Kasper, a device scanner for speculative code in the Linux kernel

A group of researchers from the Free University of Amsterdam revealed via a blog post a tool called "casper" which highlight that it is designed to identify code snippets in the Linux kernel that can be used to exploit Specter class vulnerabilities caused by speculative code execution by the processor.

For those who are unaware of this type of attack, they should know that class vulnerabilities such as Specter v1 allow to determine the contents of memory, a certain script (gadgets) is required in privileged code, leading to speculative execution of instructions.

To optimize, the processor starts running such devices in a speculative modeor, then determines that the branch prediction has not been justified and rolls back the operations to their original state, but the data processed during speculative execution sits in the cache and microarchitecture buffers and is available for extraction using various residual data determination methods through third-party channels.

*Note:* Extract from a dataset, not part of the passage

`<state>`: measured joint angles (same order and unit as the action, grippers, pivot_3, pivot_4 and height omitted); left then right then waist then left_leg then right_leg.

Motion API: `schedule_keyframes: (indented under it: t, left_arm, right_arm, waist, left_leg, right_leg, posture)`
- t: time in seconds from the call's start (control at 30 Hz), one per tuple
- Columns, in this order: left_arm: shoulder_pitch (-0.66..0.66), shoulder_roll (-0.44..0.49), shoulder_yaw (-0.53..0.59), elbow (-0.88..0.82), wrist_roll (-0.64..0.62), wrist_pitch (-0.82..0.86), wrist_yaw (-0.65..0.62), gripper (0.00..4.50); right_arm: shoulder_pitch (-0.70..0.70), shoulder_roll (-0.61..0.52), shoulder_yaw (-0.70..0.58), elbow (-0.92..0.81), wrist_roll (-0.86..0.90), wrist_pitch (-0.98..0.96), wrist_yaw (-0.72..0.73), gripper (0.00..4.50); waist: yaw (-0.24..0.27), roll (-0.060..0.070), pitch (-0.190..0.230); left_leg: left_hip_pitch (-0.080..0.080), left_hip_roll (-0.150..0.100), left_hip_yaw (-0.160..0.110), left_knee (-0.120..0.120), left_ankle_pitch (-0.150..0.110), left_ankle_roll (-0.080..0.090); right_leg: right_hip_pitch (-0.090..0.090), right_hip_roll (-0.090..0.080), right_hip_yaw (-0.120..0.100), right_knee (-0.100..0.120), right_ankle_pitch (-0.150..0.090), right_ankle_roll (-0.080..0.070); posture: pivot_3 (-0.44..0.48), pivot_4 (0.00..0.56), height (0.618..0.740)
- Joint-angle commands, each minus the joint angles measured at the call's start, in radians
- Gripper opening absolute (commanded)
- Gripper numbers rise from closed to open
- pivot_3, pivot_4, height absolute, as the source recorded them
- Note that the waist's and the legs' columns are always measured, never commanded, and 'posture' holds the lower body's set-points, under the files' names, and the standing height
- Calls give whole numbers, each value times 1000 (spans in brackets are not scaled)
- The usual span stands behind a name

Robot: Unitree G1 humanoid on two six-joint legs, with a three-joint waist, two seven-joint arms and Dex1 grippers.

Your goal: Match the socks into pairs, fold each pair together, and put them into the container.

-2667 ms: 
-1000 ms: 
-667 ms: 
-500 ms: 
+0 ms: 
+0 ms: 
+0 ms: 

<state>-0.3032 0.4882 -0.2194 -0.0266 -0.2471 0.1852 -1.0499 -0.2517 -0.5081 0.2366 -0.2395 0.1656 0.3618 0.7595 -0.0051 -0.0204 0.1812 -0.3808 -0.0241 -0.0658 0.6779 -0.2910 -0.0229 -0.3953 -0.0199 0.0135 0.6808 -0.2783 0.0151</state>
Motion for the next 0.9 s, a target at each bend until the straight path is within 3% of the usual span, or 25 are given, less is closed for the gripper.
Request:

Gadget Scan Tools based on patterns previously available for the Spectr vulnerabilitye showed a very high rate of false positives, while many real gadgets were lost (experiments showed that 99% of the gadgets detected by such tools could not be used for attacks, and 33% of the working ones were not observed devices capable of leading to an attack).

Introducing Kasper, a transient (or speculative) execution device scanner. It uses corruption analysis policies to model an attacker capable of exploiting arbitrary software/hardware vulnerabilities in a transient path. 

About Casper

To improve quality of the identification of problematic devices, Kasper models the vulnerabilities that an attacker can use at each step of Spectre-class attacks: problems are modeled to allow data control (for example, substitution of attacker data into microarchitectural structures to influence subsequent speculative execution) using LVI-class attacks , gain access to sensitive information (for example, when the buffer is out of bounds or memory is used after it has been freed), and leak sensitive information (for example, by parsing the state of the processor cache or using the MDS method ).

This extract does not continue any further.